Sunday, June 22, 2003

Lifestyle alert!
Sarah Baxter in the UK Times - US teens ditch summer camp for health spas:
American teenagers are turning their backs on traditional hiking, canoeing and climbing summer camps. The latest trend is for an inward-bound voyage of discovery in which you learn to love yourself, practise meditation and t’ai chi and pamper yourself with a facial and a pedicure.

Bunk beds in log cabins by the lake are out, private bedrooms in elegant surroundings are in.

Genna Epstein, 14, tried the mosquitoes-in-the-wood experience one summer and hated it. “It was very grungy,” she said. “I went hiking and biking and played soccer and basketball and I was always being told, ‘This is what you have to do’.”

Her mother Ros had already tried out Canyon Ranch’s spa and health resort for adults in Massachusetts. When she heard it was starting up a camp for 12 to 17-year-olds in her home state of Pennsylvania, she thought this would be just the tonic for Genna.

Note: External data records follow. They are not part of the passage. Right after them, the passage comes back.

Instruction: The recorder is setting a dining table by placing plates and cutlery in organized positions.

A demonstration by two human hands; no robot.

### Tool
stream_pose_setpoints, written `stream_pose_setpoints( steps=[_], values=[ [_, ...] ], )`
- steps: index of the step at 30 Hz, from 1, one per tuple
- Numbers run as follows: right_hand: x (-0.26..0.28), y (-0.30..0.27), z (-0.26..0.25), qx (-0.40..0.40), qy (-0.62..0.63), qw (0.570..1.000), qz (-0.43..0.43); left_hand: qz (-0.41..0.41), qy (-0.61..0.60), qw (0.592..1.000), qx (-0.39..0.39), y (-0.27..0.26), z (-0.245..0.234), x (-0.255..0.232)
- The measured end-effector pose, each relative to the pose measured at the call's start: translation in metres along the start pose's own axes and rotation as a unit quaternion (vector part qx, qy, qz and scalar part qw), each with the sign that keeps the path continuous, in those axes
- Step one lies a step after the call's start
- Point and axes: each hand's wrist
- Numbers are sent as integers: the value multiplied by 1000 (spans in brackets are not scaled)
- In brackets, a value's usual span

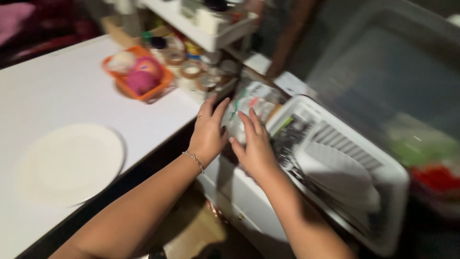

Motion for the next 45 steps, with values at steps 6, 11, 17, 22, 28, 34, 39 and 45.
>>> stream_pose_setpoints(
  steps=[6,11,17,22,28,34,39,45],
  values=[
    [-23,-46,-85,-45,-23,995,91,113,-80,990,31,28,56,-72],
    [-65,-97,-123,-76,-61,986,133,161,-105,976,105,34,102,-118],
    [-86,-153,-151,-108,-79,973,187,201,-132,947,213,32,147,-157],
    [-95,-188,-162,-85,-88,961,249,252,-106,919,285,34,182,-169],
    [-100,-212,-165,-64,-87,960,257,247,-48,891,378,33,203,-174],
    [-96,-216,-168,-9,-60,955,291,317,-3,883,347,38,220,-171],
    [-110,-222,-163,28,-111,950,289,310,55,855,412,43,206,-180],
    [-109,-219,-167,57,-101,945,307,335,85,824,449,53,203,-180]
  ],
)
Point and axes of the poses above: each hand's wrist, its own y-axis towards the middle knuckle, its own z-axis out of the palm, x = y × z, and after that the axes turned 11 degrees about x, right-handed
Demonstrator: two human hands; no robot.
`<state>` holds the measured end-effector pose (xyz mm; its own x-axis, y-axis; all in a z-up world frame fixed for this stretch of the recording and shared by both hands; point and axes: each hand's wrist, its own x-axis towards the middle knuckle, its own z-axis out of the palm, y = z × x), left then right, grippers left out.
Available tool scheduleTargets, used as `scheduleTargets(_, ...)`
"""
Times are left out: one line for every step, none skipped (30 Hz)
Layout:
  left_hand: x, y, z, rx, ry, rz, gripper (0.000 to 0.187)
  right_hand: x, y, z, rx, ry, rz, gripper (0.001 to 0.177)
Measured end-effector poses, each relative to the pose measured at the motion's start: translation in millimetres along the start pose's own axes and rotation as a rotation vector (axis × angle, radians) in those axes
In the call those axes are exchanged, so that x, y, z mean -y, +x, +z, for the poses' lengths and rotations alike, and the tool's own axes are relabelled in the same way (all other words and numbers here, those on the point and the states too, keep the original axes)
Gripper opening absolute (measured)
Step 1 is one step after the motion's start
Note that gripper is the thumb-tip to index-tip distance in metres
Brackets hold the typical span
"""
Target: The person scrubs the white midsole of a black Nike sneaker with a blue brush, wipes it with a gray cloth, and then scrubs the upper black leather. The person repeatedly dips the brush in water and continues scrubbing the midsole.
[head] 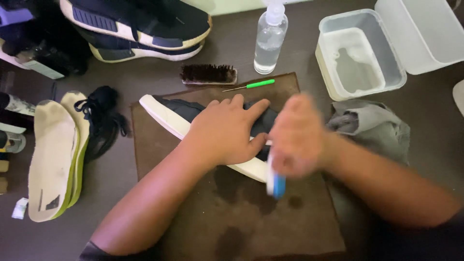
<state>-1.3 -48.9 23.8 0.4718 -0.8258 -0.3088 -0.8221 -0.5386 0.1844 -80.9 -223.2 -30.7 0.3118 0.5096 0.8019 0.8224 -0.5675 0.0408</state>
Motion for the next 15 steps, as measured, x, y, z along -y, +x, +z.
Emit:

“She glowed when she came home. Her favourite classes were kickboxing and yoga, meditation and funk aerobics. They even had one called footwear analysis — and she came home and told me her fashion sneakers weren’t good for her feet. Yes, she got her nails done, but it’s not like she was going to the beauty salon every day.”
Footwear analysis?
“Children of today have a more deeply felt interest in personal development and self-empowerment,” said the CosmiKids director Judy Williams. On the curriculum are “pint-sized aromatherapy” and “fishing for intentions at the bridge of the imagination”. The vending machines will serve only healthy snacks.

“Creative learning sessions” such as dance, storytelling, beadwork and songs will help children to develop a “reverence for humanity and the universe”.

It is a far cry from the Gunnery, generally considered to be the first American camp. Two teachers, Frederick and Abigail Gunn, took pupils from their school in Washington, Connecticut, on a two-week hiking trip in 1861. They struck camp and went trapping, boating and fishing. With the spreading of the Boy Scout movement to America and concerns for the health of “weakly” urban children, a tradition was born.
I'd like to see someone demonstrate trapping in one of the "creative learning sessions". That would have 'em running screaming for the exits.
Now 10m American children attend summer camps each year and, with prices of between $600 (£360) and $2,000 (£1,200) a week, new market trends are too lucrative to ignore.
Boys have yet to catch up with the kinder, gentler camps. There was only one in Genna Epstein’s group last year, but he got into the spirit. “He loved it just as much as we did,” she said. “He had a manicure and a pedicure and was totally open to anything.”

She is hoping he will return, like her, for the new summer season. “I made tons of friends and still talk to them all. The camp really makes you feel happy with who you are.”
Somehow I overlooked this trend. Out here in flyover country, we have Vacation Bible School.